What is being asked> The reply to the records below should contain exactly the lines from the line with "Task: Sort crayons" through the line with "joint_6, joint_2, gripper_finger", and nothing besides.

Exercise inputs>
━━━━━━━━━━━━━━━━━━━━

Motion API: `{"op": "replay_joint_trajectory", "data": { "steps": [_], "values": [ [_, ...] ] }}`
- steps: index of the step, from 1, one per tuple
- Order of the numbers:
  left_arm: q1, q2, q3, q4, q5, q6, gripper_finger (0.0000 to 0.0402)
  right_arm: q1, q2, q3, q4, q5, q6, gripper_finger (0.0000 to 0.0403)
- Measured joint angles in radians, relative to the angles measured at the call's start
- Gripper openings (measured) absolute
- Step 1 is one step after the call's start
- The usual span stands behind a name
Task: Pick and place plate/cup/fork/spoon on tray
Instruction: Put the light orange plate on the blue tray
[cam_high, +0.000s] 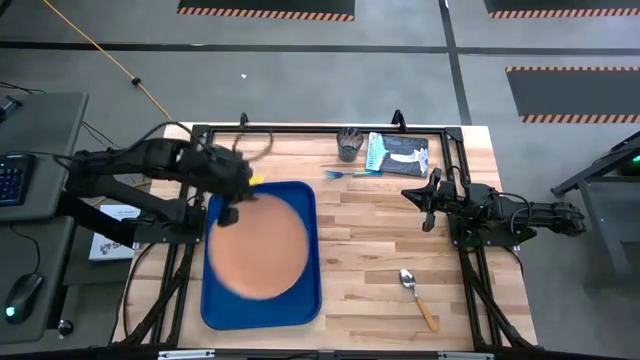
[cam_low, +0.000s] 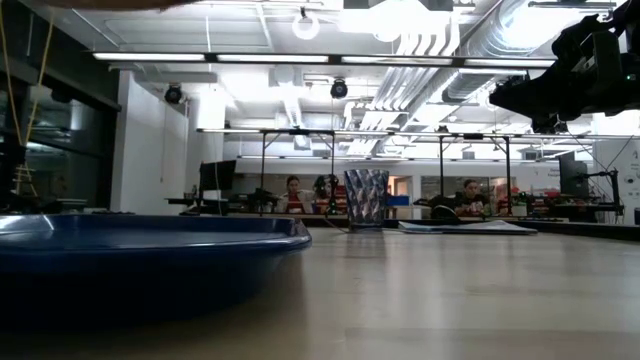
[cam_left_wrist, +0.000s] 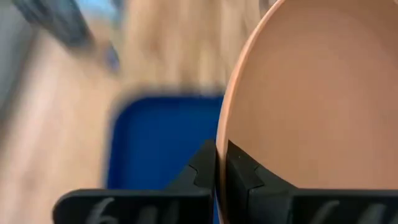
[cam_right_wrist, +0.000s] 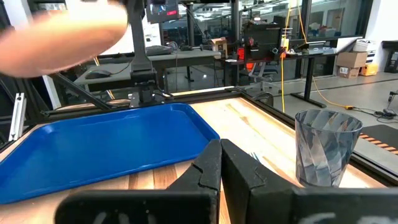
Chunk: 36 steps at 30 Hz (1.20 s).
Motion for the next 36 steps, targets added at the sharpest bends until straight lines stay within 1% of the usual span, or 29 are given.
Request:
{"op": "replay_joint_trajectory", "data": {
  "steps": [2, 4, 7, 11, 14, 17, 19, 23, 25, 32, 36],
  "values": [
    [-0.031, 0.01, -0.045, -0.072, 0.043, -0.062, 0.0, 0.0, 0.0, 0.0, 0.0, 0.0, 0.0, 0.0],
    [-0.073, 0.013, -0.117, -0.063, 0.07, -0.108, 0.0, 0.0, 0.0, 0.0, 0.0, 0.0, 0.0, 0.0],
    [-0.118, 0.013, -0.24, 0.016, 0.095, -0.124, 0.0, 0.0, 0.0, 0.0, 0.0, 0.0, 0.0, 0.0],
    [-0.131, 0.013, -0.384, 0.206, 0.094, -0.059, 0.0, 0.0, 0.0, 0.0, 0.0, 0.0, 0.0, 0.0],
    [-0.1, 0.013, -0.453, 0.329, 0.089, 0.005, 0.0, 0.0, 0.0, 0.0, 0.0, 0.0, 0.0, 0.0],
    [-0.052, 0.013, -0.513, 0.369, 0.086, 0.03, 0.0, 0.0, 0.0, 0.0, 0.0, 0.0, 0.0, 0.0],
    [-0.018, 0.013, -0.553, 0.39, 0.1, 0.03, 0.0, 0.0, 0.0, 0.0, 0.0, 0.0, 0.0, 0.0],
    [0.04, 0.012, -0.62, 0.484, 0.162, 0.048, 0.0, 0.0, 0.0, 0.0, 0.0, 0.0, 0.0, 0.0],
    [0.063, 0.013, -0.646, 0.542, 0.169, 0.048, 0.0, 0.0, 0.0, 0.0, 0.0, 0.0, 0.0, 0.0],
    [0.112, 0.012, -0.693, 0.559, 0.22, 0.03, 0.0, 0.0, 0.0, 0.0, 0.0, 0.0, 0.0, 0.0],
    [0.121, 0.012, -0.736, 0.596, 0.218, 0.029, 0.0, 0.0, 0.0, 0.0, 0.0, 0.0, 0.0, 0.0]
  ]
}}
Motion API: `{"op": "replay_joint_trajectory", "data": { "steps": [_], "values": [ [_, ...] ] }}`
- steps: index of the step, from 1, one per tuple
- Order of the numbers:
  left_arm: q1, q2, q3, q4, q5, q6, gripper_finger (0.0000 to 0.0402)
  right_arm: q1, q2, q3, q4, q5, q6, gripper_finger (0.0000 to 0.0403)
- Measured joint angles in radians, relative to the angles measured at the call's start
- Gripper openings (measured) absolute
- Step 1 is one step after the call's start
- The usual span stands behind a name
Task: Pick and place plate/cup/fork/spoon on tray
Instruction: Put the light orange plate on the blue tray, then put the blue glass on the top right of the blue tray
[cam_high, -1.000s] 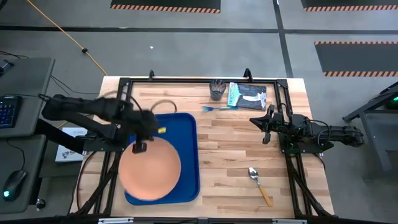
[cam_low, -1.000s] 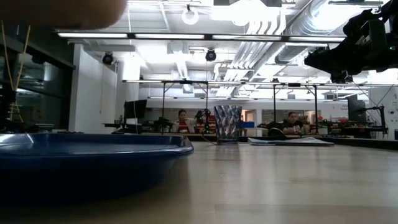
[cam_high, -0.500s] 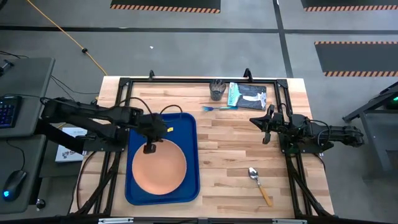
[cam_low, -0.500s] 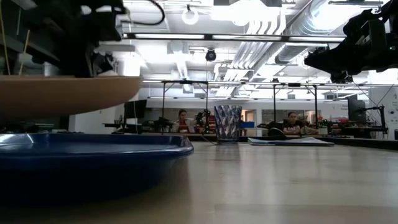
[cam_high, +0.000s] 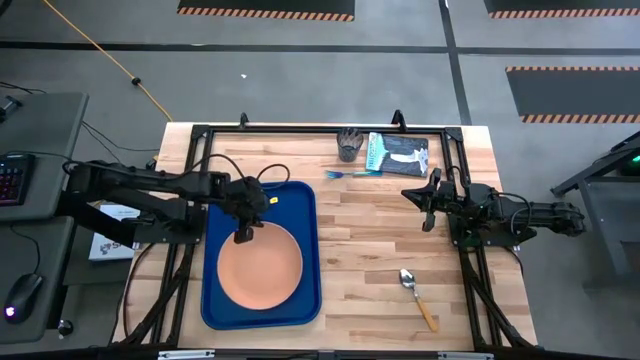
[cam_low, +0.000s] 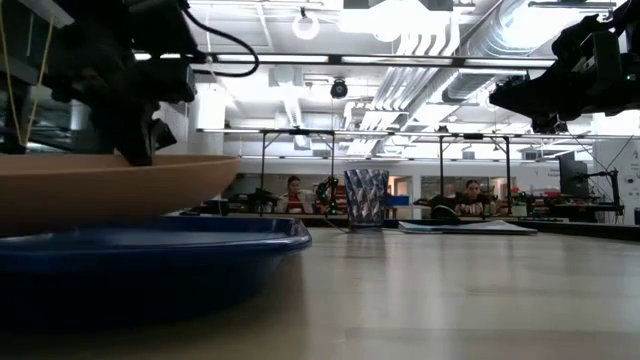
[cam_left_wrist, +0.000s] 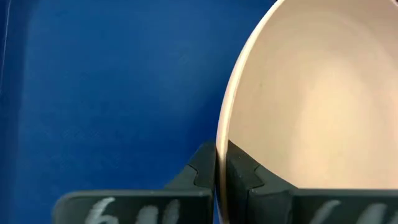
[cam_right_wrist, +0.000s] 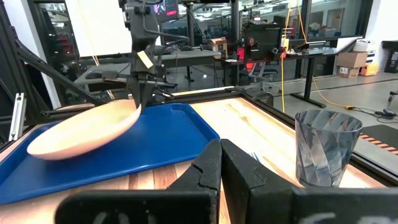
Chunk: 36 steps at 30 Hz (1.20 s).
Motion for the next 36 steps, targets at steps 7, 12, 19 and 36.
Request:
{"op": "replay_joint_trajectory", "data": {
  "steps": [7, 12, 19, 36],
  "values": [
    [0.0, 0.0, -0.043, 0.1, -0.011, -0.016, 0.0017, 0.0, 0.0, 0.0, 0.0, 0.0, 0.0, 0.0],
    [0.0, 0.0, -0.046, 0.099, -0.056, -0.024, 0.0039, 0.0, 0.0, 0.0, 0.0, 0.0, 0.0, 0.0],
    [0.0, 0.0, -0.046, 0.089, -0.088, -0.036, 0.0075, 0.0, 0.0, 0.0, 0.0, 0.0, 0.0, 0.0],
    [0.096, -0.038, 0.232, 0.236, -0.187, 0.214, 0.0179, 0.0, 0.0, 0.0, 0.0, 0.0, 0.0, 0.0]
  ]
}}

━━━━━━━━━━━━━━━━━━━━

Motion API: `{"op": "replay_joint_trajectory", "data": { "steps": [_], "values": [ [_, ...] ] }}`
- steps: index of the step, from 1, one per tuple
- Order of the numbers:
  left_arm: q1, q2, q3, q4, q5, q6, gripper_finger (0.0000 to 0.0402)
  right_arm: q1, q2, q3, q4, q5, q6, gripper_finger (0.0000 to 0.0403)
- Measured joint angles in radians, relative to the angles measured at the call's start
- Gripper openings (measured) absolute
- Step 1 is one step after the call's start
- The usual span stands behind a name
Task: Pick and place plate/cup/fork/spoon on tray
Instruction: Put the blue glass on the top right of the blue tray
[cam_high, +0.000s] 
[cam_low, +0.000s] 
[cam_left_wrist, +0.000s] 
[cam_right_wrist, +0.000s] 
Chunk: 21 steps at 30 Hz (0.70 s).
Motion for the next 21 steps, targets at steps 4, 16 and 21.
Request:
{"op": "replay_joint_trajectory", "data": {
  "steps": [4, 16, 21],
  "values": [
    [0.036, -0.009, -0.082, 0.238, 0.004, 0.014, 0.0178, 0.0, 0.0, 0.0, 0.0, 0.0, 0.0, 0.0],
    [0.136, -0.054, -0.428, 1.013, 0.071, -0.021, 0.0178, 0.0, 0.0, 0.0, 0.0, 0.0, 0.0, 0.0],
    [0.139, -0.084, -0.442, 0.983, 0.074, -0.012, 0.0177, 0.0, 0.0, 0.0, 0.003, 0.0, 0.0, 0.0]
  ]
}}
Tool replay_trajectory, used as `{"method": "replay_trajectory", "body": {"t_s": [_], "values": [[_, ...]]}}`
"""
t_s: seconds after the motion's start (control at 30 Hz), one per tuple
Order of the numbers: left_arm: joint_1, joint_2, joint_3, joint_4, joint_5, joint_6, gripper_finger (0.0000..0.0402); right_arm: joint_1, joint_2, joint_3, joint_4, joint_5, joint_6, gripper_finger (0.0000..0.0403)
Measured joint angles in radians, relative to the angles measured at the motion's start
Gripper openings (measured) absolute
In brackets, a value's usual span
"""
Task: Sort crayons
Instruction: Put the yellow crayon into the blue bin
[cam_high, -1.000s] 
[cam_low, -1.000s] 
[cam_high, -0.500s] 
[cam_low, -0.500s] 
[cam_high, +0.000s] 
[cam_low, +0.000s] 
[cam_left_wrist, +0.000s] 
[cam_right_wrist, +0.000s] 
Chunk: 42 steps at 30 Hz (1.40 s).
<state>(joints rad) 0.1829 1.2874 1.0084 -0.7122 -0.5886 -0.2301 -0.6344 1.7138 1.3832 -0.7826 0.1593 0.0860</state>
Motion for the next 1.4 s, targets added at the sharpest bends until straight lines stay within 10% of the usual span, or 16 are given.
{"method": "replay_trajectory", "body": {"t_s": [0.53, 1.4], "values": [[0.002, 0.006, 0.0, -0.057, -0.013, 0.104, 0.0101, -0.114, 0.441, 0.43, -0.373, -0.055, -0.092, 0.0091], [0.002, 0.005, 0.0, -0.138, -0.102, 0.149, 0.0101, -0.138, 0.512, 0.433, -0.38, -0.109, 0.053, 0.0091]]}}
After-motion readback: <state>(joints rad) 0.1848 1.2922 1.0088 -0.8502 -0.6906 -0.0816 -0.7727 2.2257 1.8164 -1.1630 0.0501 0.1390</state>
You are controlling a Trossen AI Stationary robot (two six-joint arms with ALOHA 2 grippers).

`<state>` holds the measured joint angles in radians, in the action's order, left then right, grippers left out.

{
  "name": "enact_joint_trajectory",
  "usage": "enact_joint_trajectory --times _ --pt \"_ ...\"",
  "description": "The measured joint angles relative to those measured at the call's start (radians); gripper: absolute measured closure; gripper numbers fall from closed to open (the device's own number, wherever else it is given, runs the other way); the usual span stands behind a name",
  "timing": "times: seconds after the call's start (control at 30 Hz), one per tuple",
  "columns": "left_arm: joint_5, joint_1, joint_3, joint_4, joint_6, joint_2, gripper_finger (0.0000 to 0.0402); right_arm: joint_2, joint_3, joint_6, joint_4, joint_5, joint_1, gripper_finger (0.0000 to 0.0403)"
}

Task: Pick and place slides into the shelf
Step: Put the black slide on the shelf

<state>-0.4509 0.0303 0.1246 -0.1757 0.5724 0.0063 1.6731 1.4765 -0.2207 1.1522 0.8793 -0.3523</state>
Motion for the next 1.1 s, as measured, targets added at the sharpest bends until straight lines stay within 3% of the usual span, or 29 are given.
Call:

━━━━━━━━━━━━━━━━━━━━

Solution for this exercise>
Task: Sort crayons
Instruction: Put the yellow crayon into the blue bin
[cam_high, -1.000s] 
[cam_low, -1.000s] 
[cam_high, -0.500s] 
[cam_low, -0.500s] 
[cam_high, +0.000s] 
[cam_low, +0.000s] 
[cam_left_wrist, +0.000s] 
[cam_right_wrist, +0.000s] 
Chunk: 42 steps at 30 Hz (1.40 s).
<state>(joints rad) 0.1829 1.2874 1.0084 -0.7122 -0.5886 -0.2301 -0.6344 1.7138 1.3832 -0.7826 0.1593 0.0860</state>
Motion for the next 1.4 s, targets added at the sharpest bends until straight lines stay within 10% of the usual span, or 16 are given.
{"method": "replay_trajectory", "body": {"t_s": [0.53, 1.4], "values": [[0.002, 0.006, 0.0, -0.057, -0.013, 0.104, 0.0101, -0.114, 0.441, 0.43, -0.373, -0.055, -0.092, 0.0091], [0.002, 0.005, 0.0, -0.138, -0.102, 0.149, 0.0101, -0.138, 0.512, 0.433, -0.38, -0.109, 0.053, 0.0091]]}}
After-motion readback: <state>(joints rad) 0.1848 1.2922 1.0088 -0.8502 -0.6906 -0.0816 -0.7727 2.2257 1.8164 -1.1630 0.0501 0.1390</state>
You are controlling a Trossen AI Stationary robot (two six-joint arms with ALOHA 2 grippers).

`<state>` holds the measured joint angles in radians, in the action's order, left then right, grippers left out.

{
  "name": "enact_joint_trajectory",
  "usage": "enact_joint_trajectory --times _ --pt \"_ ...\"",
  "description": "The measured joint angles relative to those measured at the call's start (radians); gripper: absolute measured closure; gripper numbers fall from closed to open (the device's own number, wherever else it is given, runs the other way); the usual span stands behind a name",
  "timing": "times: seconds after the call's start (control at 30 Hz), one per tuple",
  "columns": "left_arm: joint_5, joint_1, joint_3, joint_4, joint_6, joint_2, gripper_finger (0.0000 to 0.0402); right_arm: joint_2, joint_3, joint_6, joint_4, joint_5, joint_1, gripper_finger (0.0000 to 0.0403)"

The exercise is done now.